Re: [LKP] Re: [perf/x86] 81ec3f3c4c: will-it-scale.per_process_ops -5.5% regression

From: Huang\, Ying
Date: Sun Feb 23 2020 - 20:58:16 EST


Linus Torvalds <torvalds@xxxxxxxxxxxxxxxxxxxx> writes:

> On Sun, Feb 23, 2020 at 4:33 PM Feng Tang <feng.tang@xxxxxxxxx> wrote:
>>
>> From the perf c2c data, and the source code checking, the conflicts
>> only happens for root_user.__count, and root_user.sigpending, as
>> all running tasks are accessing this global data for get/put and
>> other operations.
>
> That's odd.
>
> Why? Because those two would be guaranteed to be in the same cacheline
> _after_ you've aligned that user_struct.
>
> So if it were a false sharing issue between those two, it would
> actually get _worse_ with alignment.

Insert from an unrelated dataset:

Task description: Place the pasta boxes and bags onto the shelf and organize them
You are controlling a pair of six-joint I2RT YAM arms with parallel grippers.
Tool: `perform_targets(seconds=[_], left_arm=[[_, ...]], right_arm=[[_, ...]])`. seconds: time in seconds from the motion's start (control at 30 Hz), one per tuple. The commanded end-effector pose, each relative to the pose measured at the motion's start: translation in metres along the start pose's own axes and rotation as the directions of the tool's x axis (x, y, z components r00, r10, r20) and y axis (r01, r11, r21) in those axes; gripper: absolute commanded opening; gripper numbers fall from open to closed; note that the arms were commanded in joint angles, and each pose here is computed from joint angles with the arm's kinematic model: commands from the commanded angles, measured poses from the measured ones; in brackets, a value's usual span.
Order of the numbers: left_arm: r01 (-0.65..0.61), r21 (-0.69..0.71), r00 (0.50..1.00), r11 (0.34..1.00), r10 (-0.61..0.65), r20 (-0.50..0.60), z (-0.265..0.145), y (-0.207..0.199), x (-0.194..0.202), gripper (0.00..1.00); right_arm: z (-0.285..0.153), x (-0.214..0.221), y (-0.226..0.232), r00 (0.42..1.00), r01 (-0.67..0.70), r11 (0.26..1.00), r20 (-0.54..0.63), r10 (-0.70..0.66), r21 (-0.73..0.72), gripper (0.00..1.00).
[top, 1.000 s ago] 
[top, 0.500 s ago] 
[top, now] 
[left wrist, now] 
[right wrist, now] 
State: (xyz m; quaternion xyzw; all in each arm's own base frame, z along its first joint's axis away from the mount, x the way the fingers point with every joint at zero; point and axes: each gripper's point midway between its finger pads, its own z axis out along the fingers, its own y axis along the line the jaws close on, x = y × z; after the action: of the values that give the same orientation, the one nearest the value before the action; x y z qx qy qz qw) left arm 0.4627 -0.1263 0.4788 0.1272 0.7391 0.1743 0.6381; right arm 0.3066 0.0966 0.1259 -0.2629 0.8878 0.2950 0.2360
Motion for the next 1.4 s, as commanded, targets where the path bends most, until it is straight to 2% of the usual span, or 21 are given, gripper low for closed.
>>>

Those two fields are basically
> next to each other.
>
> But maybe it was straddling a cacheline before, and it caused two
> cache accesses each time?
>
> I find this as confusing as you do.
>
> If it's sigpending vs the __refcount, then we almost always change
> them together. sigpending gets incremented by __sigqueue_alloc() -
> which also does a "get_uid()", and then we decrement it in
> __sigqueue_free() - which also does a "free_uid().
>

One way to verify this is to change the layout of user_struct (or
root_user) to make __count and sigpending fields to be in 2 separate
cache lines explicitly.

Best Regards,
Huang, Ying